InterRent files management information circular

IIP · Price

Executive Summary

  • InterRent Real Estate Investment Trust has mailed its management information circular for a special meeting of unitholders to approve an all-cash acquisition by Carriage Hill Properties Acquisition Corp. (a CLV Group and GIC entity).
  • The transaction values InterRent at approximately $4 billion, including the assumption of net debt, with unitholders receiving $13.55 per unit in cash.
  • The Board of Trustees unanimously recommends approval, citing a significant premium to market price and immediate liquidity, following a 40-day "go-shop" period that yielded no superior proposals.

Key Details

  • Transaction Structure: All-cash statutory plan of arrangement under the Business Corporations Act (Ontario).
  • Acquirer: Carriage Hill Properties Acquisition Corp., a newly formed entity owned by CLV Group and GIC.
  • Consideration: $13.55 per unit in cash for all units other than those held by "retained interest holders."
  • Valuation:
    • Total equity value: Approximately $2 billion on a fully diluted basis.
    • Total transaction value: Approximately $4 billion, including the assumption of net debt.
    • Premium: 35% to the closing price of $10.03 on March 7, 2025 (last trading day prior to media speculation); 29% to the 90-day volume-weighted average price on the TSX as of May 26, 2025.
  • Regulatory and Legal Status:
    • Competition Act approval obtained on July 9, 2025.
    • Interim order granted by the Ontario Superior Court of Justice (Commercial List) on July 24, 2025, allowing the meeting to be called.
  • Meeting Details:
    • Date: August 25, 2025, at 11 a.m. EDT.
    • Location: Gowling WLG (Canada) LLP, Ottawa, Ont.
    • Record Date: July 23, 2025.
  • Voting Requirements:
    • Approval by at least 66-2/3% of votes cast by unitholders present in person or by proxy.
    • Simple majority of votes cast by unitholders other than retained interest holders (including Mr.
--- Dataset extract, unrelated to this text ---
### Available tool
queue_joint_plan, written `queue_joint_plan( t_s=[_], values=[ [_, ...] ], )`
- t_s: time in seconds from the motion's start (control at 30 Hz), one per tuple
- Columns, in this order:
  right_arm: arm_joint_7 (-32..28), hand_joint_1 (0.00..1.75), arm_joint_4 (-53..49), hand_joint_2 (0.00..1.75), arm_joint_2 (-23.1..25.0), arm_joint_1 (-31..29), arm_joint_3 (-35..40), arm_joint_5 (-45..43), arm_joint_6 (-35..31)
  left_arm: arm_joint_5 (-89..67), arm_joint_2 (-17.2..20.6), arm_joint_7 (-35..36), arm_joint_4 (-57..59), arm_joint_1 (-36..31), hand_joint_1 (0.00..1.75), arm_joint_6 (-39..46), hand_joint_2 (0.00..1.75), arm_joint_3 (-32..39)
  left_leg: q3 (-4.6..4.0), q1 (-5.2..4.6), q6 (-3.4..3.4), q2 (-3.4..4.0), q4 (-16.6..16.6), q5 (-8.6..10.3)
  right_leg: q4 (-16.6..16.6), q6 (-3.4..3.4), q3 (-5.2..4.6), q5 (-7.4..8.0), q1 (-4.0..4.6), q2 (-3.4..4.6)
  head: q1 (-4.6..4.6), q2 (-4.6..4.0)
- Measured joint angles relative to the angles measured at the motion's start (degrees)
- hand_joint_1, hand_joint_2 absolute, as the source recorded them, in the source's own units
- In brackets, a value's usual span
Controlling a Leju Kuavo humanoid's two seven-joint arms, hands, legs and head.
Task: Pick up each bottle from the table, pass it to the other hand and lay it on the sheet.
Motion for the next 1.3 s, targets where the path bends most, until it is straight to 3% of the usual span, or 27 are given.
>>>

McGahan and CLV affiliates).
  • Go-Shop Process:
    • 40-day go-shop period was conducted.
    • 85 potential counterparties contacted; 9 executed confidentiality agreements and conducted diligence.
    • No acquisition proposals were received during the go-shop period.
  • Expected Closing: Late 2025 or early 2026, subject to customary conditions including unitholder, court, regulatory, CMHC, and lender approvals.
  • Board Recommendation: Unanimous recommendation to vote in favor, based on advice from financial advisers (BMO Capital Markets, National Bank Financial Markets) and legal counsel. Mike McGahan abstained from voting on the recommendation.

Notable Quotes

  • "The board... unanimously determined... that it was in the best interests of the REIT to enter into the arrangement agreement and that the arrangement and the transactions contemplated by the arrangement agreement are fair, from a financial point of view, to the unitholders."
  • "The all-cash consideration of $13.55 per unit... represents a premium of 35 per cent to the closing price... and a 29-per-cent premium to the REIT's 90-day volume-weighted average price..."
  • "The arrangement offers unitholders a number of compelling benefits, including: Significant premium to market price; Certainty of value and immediate liquidity; Compelling value relative to alternatives."